A CMOS photosite converts photons to electrons via the photoelectric effect. The sensor’s quantum efficiency (QE ≈ 0.4–0.9 for modern silicon) is literally a Bernoulli probability:

\text{QE} \;=\; p \;=\; \frac{\text{electrons produced}}{\text{photons incident}}.

Each incident photon is one independent trial. We’ll lean on this in later chapters because the physics gives us an exact p to work with.

5.7 What “Bernoulli” really requires — three conditions, not one

A common slip is to call any binary process Bernoulli. The full definition has three requirements:

Two outcomes — every trial produces exactly one of two results.
Independence — the outcome of one trial gives you no information about any other.
Constant probability — the success probability p is the same in every trial.

Drop any one and it stops being a Bernoulli process — even though the “success/failure” label still fits.

Counterexamples: binary, but not Bernoulli

Drawing cards without replacement. Success = “drew a heart”. First draw: P = 13/52 = 0.25. After a heart, second draw: P = 12/51 \approx 0.235. Probability changes with history → independence fails. This is the hypergeometric distribution. (With replacement, it’s Bernoulli again.)

Tomorrow’s weather. Success = “rains today”. Rain today makes rain tomorrow more likely — trials are correlated. This is closer to a Markov chain.

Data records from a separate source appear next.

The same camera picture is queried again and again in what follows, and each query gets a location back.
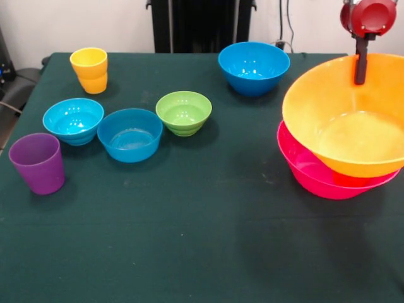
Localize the orange cup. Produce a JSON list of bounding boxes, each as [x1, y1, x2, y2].
[[333, 172, 372, 187]]

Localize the purple cup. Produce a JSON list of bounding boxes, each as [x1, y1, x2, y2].
[[8, 133, 66, 196]]

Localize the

A drifting factory. A machine starts the shift calibrated (p = 0.99) and drifts as it heats up (p \to 0.95). Trials are independent but p changes over time. This is a non-homogeneous binary process.

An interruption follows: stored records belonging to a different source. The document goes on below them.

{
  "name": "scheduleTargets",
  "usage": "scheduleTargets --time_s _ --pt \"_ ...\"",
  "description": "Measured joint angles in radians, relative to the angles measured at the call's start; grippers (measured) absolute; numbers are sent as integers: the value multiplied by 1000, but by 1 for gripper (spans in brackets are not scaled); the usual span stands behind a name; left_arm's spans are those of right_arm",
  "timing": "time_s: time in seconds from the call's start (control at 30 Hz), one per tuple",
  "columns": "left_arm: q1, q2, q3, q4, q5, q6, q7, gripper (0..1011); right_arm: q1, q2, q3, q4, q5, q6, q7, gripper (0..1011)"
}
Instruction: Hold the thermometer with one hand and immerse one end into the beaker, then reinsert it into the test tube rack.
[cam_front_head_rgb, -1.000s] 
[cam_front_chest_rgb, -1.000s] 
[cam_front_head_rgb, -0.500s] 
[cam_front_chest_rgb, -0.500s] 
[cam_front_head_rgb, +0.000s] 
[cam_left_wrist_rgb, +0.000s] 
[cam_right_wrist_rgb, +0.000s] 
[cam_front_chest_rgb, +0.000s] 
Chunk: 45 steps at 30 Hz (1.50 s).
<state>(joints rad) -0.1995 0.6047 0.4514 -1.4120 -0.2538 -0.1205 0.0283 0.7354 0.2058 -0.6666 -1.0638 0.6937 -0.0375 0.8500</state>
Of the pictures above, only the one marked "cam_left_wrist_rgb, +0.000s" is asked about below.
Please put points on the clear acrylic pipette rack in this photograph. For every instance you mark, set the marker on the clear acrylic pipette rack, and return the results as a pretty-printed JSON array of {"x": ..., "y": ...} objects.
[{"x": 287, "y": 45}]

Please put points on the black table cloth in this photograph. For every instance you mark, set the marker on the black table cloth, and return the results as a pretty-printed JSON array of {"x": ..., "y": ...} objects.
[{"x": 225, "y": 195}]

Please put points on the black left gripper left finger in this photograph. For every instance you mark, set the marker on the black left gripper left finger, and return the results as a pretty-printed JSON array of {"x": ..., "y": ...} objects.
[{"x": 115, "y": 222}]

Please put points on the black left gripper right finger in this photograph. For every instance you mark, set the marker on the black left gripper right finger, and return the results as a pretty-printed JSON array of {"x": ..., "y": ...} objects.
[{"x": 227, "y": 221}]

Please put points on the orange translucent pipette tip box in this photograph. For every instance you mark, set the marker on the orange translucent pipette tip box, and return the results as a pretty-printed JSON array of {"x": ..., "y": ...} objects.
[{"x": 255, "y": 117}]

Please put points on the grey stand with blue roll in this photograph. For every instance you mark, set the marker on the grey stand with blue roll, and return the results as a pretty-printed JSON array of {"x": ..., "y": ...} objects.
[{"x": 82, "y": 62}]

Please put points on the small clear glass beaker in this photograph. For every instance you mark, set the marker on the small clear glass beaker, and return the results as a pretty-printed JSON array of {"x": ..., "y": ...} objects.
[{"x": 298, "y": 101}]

Pólya’s urn. Urn has 1 red and 1 blue ball; after each draw, put the ball back plus one more of the same colour. Each draw shifts the probabilities for future draws. Not independent, p not constant — not Bernoulli.

The success/failure structure is necessary but not sufficient. All three conditions matter.

5.8 Why this distinction matters in ML

You’ll meet this constantly:

Logistic regression assumes each label y_i \in \{0, 1\} is conditionally Bernoulli given features x_i — but p_i varies with x_i. So labels are independent Bernoullis with different p — not a single Bernoulli process. Statisticians call this Bernoulli with covariates.
Bandit problems are usually modelled as IID Bernoulli rewards per arm. Independence is the key assumption that makes the standard regret bounds work.
Time-series binary data (clicks, defects per minute) typically violate independence and need Markov or autoregressive models.

Knowing whether your data satisfies all three conditions tells you which tools you can use and which will give you wrong answers.

5.9 Key Insight

Each 1 in a Bernoulli stream is one event — one threshold crossing, one absorbed photon, one positive classification. On its own, a single trial tells you almost nothing. What you actually care about is the count of successes over many trials: how many transients in a 1-second window, how many electrons from a 10 ms exposure, how many positive predictions in a batch.

Counting Bernoulli successes is exactly what the Binomial distribution does — and that’s the next chapter.

5.10 Exercises

Variance check. Simulate N = 100{,}000 Bernoulli trials at each of p \in \{0.1, 0.3, 0.5, 0.7, 0.9\}. For each, compute the sample variance of the trial outcomes and compare to the theoretical p(1-p). Plot both as a function of p.
Convergence rate. For p = 0.5, generate Bernoulli trials and plot how the gap between the running fraction and p shrinks with n. Use a log–log axis. The slope should be roughly -1/2 (you’re seeing the 1/\sqrt{n} rule that the CLT will explain formally later).
Spot the non-Bernoulli. For each scenario below, identify which of the three Bernoulli conditions fails:
1. Asking 5 friends in a row whether they’ll come to a party.
2. Drawing 5 marbles from a bag of 10 red and 10 blue, no replacement.
3. Whether a server is up at one-minute intervals throughout the day.
4. Logging whether each photo in a face-detection benchmark is correctly classified.